Nunca lo tocó. Cuando era chiquitito, bebé, lo cuidaba una amiga que vivía adelante. No lo bañaba, no lo acariciaba, lo tocaba lo mínimo indispensable.
El pobre sufrió el castigo de ser el hijo de un cliente. Nunca entendió tanta indiferencia, tanto odio, porque siempre creyó que era el hijo de su padre. Hasta que empezó a pensar.
Su padre lo trataba con distancia y tristeza. Claro. Ese nenito bonito y gordinflón era la imagen del pasado de su joven esposa, aunque le inspiraba cierta ternura a veces. Quizás era pena.
Ella lo miraba y se le retorcía el estómago. Cuando descubrió que estaba embarazada, aunque trataba de imaginarse de quién podría ser, no lograba saberlo. Tampoco lo supo durante los primeros días de nacido. Pero al mes y medio, más o menos, comenzó a sospechar de quién era hijo. Y el recuerdo no la hacía felíz. De todas las personas con las que la habían hecho trabajar, ese tipo era el último del que hubiera querido quedarse con un recuerdo.
Y ahí estaba. No podía tocarlo. Cada día se parecía más y lo único que podía hacer, era alejarse.
Ernesto estaba solo. Había dejado a todos en Ucrania. Y estaba triste. Triste.
No encontraba razones para levantarse a la mañana.
Cuando se fue, pensó que iba a estar mejor en un nuevo lugar.
Sin embargo, todo era demasido distinto. La vida se le hacía muy difícil. El idioma y las costumbres le eran totalmente ajenas.
Y a veces, de noche, lloraba. Y al día siguiente le dolía el cuerpo de tanta caña que había tomado.
Salía a trabajar ojeroso y gris, con sus anteojos redonditos y el pelo engominado hacia el costado.
No era feo tipo. Aunque un poco bizco y con calvicie incipiente, lo que le quitaba atractivo era esa actitud de poca cosa que tenía.
El primer tiro se lo pegaron en el barco en el que la traían. Tenía 16 años y a los pocos minutos de embarcar se avivó de lo que pasaba.
La Tía Ester se ofreció a acompañarla en el viaje. Sus padres no podían viajar, la extrema pobreza en la que vivían a gatas si les alcanzaba para darles algo de comer al resto de los hijos.
Aparte, ella fue quien hizo de celestina entre el muchacho adinerado que vivía en la Argentina y su sobrina. Sobrina bastante lejana, pero sobrina al fin. Y a ella le preocupaba mucho poder salvarla, sacarla de esa vida que no iba a llevarla a ninguna parte... Con lo linda e inteligente que era...

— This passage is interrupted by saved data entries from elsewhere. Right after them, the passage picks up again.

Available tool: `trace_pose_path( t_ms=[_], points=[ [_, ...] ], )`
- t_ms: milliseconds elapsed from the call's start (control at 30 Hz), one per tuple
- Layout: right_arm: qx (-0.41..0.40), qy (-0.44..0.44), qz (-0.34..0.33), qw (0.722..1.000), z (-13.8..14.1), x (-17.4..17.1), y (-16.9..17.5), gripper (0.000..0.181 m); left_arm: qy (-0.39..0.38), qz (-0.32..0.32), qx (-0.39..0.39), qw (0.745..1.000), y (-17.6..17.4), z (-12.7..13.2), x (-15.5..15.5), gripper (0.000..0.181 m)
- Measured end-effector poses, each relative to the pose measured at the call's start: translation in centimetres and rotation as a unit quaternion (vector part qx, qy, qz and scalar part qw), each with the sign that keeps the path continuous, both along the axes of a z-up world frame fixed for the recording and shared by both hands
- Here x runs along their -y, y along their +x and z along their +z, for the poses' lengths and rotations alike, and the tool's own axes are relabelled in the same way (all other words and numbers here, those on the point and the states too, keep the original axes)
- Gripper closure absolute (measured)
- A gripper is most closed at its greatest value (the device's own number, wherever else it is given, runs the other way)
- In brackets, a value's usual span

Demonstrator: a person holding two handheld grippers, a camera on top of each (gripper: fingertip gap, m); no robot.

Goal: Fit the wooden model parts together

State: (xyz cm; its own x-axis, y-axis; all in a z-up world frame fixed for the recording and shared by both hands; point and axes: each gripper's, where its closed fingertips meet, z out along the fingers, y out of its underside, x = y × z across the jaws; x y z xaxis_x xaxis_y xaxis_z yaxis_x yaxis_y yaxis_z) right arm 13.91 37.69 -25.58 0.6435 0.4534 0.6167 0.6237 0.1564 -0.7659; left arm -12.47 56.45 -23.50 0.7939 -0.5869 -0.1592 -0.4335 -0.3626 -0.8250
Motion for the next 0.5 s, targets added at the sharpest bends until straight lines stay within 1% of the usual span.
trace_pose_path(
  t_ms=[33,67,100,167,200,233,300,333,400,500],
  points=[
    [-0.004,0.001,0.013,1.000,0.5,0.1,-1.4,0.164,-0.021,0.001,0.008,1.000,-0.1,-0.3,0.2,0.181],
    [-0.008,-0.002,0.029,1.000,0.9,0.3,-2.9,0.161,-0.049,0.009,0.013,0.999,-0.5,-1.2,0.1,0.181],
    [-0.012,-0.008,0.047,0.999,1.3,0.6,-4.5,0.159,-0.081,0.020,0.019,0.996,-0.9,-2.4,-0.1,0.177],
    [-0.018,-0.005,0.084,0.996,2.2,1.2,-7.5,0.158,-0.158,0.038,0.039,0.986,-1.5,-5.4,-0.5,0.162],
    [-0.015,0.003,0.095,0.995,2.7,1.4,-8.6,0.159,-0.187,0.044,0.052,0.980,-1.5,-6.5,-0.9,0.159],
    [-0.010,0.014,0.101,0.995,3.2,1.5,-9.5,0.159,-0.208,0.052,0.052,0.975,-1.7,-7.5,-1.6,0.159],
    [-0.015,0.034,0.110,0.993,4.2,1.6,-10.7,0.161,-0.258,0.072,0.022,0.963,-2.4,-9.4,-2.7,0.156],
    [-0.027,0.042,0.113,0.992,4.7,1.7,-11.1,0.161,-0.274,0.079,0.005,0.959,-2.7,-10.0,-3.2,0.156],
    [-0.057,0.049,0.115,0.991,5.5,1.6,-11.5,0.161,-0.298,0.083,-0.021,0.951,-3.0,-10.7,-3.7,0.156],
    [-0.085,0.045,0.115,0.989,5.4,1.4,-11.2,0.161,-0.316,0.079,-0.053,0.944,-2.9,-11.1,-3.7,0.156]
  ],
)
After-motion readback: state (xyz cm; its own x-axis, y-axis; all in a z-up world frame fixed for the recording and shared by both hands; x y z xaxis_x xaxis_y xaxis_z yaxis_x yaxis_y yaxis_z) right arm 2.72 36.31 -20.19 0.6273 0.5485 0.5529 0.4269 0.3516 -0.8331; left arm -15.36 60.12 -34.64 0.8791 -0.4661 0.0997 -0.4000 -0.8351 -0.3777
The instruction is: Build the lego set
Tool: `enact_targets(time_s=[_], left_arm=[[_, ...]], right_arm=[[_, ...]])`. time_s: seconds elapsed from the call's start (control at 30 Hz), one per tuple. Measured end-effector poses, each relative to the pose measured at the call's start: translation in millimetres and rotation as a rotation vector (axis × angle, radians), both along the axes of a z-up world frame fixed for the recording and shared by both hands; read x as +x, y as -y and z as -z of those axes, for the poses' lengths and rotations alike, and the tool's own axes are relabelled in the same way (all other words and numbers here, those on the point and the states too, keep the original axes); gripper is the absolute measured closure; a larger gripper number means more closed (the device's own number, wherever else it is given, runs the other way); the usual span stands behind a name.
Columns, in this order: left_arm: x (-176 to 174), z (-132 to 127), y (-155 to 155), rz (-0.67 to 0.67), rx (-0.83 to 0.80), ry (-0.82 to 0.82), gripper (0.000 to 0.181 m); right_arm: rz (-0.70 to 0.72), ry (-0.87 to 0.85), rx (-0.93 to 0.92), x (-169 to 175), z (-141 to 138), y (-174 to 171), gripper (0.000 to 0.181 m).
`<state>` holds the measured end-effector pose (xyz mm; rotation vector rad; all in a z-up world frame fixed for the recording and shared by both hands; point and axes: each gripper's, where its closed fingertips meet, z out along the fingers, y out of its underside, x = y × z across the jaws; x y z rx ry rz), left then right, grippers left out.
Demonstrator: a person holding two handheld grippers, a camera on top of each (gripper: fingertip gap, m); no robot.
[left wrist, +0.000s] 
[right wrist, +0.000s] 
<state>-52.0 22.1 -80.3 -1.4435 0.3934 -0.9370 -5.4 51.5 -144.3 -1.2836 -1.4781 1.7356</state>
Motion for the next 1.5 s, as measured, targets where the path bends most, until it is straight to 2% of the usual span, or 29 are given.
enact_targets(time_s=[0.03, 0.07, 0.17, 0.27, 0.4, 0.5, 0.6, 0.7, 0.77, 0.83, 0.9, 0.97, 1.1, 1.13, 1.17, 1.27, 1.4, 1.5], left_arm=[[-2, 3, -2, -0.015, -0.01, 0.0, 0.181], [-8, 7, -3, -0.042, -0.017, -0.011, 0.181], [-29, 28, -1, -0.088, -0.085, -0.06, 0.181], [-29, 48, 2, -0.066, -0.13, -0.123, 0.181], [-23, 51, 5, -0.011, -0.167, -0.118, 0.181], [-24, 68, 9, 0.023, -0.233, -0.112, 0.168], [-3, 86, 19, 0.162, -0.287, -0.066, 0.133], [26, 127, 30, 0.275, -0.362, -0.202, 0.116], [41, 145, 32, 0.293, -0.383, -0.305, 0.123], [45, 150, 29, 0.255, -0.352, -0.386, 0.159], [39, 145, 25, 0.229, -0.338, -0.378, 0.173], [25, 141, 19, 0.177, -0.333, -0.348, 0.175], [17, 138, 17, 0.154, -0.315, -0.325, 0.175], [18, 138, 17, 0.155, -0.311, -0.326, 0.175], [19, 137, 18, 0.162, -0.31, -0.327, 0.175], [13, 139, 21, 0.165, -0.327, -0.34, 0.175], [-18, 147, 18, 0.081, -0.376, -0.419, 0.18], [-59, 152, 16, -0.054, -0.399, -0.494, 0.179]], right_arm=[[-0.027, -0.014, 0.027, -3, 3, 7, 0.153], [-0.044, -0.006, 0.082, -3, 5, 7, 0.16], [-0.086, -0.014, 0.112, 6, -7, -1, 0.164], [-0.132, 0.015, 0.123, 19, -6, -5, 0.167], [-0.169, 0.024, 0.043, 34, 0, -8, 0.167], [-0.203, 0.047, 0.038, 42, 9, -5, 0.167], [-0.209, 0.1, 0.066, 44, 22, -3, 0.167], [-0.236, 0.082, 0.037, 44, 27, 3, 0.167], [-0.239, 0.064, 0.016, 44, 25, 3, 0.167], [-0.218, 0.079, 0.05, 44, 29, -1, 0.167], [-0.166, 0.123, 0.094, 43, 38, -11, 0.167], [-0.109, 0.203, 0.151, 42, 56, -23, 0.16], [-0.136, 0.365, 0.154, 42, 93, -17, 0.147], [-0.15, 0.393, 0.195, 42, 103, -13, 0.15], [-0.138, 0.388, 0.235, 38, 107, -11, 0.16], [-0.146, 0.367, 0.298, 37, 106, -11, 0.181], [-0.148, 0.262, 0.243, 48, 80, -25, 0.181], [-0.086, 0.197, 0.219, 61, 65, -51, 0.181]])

Así que con una foto de un hombre joven ricamente vestido y un pedido formal de mano hacia los padres, carta de amor hacia Rita, los convenció (¿sacándoles, tal vez, un peso de encima?) y emprendieron el viaje hacia acá.
Pero.
Pero el pasaje no era para la cubierta. No era para un camarote de lujo con dos cuchetas. No era para una novia.
La metieron en un cuartucho oscuro, abajo, con otras seis chicas y dos mantas apolilladas.
La tía desapareció en los pisos superiores.
El resto de las chicas estaban igual de confundidas. Todas tenían al mismo futuro esposo esperándolas en Buenos Aires.